Today, our information feeds and social media are largely governed by algorithms optimized to maximize engagement, often amplifying the most inflammatory content. With every view, like, and share analyzed to predict and steer our behaviors, we risk becoming subjects of surveillance and manipulation rather than active participants in civic discourse.

In 2025, we will start laying the groundwork for more empathetic and inclusive social networks, with the adoption of what I call “prosocial media.” This is media that doesn’t just capture the attention of users but catalyzes mutual understanding between them. Media that empowers every voice, while fostering the capacity to listen across differences. Media that enables citizens to positively shape the digital public sphere.

One crucial aspect of prosocial media is the ability to allow people to collaboratively add context to potentially misleading information, thereby fostering a more informed discourse. Initiatives like Community Notes on X.com (formerly Twitter) and YouTube, for example, have successfully implemented this for public posts. A recent study, for instance, showed that Twitter Community Notes is an effective tool, reducing the number of retweets of potentially misleading posts by almost half and increasing the probability that a tweet is deleted by the user by 80 percent.

In Taiwan, Cofacts, a community-sourced fact-checking platform, is taking this concept further by empowering citizens to contextualize messages within private groups as well. Launched in 2017 by the civic technology community g0v, the platform was successfully adopted in Thailand in 2019. Research by Cornell University found that Cofacts managed to be quicker and as accurate in dealing with misinformation queries as professional fact-checking sites.

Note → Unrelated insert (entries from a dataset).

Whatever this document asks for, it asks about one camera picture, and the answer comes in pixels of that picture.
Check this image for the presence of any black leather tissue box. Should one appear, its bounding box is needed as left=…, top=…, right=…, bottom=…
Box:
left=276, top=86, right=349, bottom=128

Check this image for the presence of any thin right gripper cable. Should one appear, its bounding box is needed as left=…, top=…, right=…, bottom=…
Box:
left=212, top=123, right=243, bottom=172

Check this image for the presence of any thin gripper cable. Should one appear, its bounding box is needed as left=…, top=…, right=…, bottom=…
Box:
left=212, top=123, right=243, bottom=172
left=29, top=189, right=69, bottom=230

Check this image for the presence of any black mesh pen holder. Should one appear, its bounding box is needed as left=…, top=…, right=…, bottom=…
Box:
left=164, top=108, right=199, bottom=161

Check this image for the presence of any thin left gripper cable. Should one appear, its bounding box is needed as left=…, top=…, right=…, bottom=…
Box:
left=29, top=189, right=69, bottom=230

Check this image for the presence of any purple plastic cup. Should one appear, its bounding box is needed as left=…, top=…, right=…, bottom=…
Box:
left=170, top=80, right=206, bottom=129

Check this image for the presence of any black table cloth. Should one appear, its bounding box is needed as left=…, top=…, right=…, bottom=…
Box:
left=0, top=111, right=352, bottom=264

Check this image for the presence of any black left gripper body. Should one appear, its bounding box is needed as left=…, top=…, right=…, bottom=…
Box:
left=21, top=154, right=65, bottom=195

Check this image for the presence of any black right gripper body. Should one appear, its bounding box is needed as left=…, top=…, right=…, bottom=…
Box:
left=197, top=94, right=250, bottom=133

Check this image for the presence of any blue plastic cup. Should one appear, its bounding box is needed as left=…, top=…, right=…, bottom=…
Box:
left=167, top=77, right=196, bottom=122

Prosocial media also addresses the centralization of social media platforms and the resulting unhealthy concentration of curation power in the hands of a few tech giants. It does this by using decentralized social networking protocols which enable content to flow seamlessly between different social media platforms. Last year, for instance, Meta’s Threads joined the Fediverse, a group of social media platforms that can communicate with one another, including Mastodon and WordPress. This will eventually allow users on Threads to follow accounts and publish posts on other social networks. In February 2024, another decentralized platform, Bluesky (funded by Twitter founder Jack Dorsey) was also launched to the public.

Decentralization holds the promise of a more democratic internet, where people have greater control over their data and online experiences, leading to a proliferation of local communities, all interconnected through open protocols. This is increasingly valued by users. For instance, research at the University of Cincinnati found that users on decentralized social networks like Mastodon have joined primarily because they could control their information from data mining.

Breaking free of this attention economy will also require bold innovations in the very design of our digital platforms. In 2025, we will start doing that by using AI systems to help us prioritize content that promotes understanding and bridges divides, creating digital spaces that foster genuine dialogue rather than conflict. For instance, Stanford University and Jigsaw, the team created by Google to address global security problems and threats to open societies, have created AI tools that score social media posts and comments based on values like compassion, respect, and curiosity. In April 2024, they published research that demonstrated that ranking posts and comments based on such values significantly reduces reported animosity among users.

In 2025, a new wave of prosocial media platforms will finally start bridging the online divides, highlighting instead the common ground that unites us.